逆に左サイドにかける人、ボールはもっと左にするだろう。

つまり、垂直に下ろした身体の中心線から4~6インチくらい左である。しかし、もう一度言うが、スイングに伴ってどのくらい左から右への体重移動を行うかによっても、ボールの位置は変わってくる。

ボールを左にするだけでなく体重も左に多くかける人は、入射角もより急になり、身体がボールの近くになるので、ソールの広いバウンスタイプのサンドウェッジを好むだろう

体重を両足均等にかけるバランス取れたセットアップポジションをとる人、もしくは右サイドにかける人は、より浅いスイングになり、砂を長く薄くとるだろう。

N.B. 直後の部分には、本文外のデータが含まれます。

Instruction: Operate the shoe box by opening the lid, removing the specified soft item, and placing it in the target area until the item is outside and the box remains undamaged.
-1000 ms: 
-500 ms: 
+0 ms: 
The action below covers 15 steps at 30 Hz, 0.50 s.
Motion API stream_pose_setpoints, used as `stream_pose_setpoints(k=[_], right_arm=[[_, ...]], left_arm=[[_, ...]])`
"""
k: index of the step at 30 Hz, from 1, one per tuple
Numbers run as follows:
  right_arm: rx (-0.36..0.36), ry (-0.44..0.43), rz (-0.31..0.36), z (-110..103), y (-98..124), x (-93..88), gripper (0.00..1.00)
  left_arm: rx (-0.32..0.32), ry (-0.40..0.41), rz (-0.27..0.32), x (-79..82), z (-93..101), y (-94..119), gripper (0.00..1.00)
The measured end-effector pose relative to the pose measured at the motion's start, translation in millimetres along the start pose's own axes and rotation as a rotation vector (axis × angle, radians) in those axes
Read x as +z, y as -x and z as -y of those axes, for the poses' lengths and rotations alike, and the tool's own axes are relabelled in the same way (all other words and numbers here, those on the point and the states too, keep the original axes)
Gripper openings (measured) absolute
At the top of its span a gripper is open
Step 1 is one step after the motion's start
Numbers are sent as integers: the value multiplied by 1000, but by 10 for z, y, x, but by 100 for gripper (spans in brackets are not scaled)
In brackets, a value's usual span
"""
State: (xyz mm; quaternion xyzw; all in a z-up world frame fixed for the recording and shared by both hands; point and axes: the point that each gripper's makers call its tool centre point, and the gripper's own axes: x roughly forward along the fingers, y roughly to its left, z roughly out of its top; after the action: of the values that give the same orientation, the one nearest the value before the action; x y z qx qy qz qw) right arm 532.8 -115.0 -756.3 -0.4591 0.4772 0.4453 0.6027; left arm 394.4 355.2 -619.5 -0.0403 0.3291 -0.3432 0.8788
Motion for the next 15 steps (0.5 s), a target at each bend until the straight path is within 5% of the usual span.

こういうスタイルをする人は、普通、狭いフランジのサンドアイアンを選ぶものである。

スイング
これまで見てきたように、グリップ、エイム、セットアップがスイングスタイルに影響を与え、そして、そのスイングスタイルはプレーヤーによって違う。しかし、スイングの形もまた違うのである。ある人は早くリストコックをし、スイングを急角度に降ろし“V字型”のスイングをつくる。普通のピッチショットのようにクラブをスイングする人は、“U字型”のスイングをすると言える。

急角度の“V字型”スイングをするとボールは高く上がり、柔らかく、距離はあまり出ないのに対し、“U字型”スイングは、低い弾道で、同じくらいの距離を少しの力で出すことができる。

“U字型”スイングをするイメージは砂でできた大きな皿の中でスイングするイメージ、“V字型”スイングは、大きなティーカップの中でスイングするイメージを持つ。このふたつのスイングの形の違いは距離をコントロールする方法のひとつである。

ピッチショットのフルスイングのように、スタイルのひとつとして、手と手首はしっかりと固定し、身体の動きを沢山使ってバンカーショットをするプレーヤーもいる。あるいは、もっと緩いグリップにし、手首と腕を積極的に使うスイングをする人もいる。

筋力の強さによって選ぶべきスタイルは変わってくる。安定したスイングをするには筋力が必要である。筋力があればしっかりとしたグリップで身体を十分に使ったスイングをし、筋力があまりないプレーヤーであれば、グリップは少し緩めで、腕を使ったスイングスタイルを選ぶのが普通だろう。これらは一般的な考察であって、例外も沢山あるということも心に留めておいてほしい。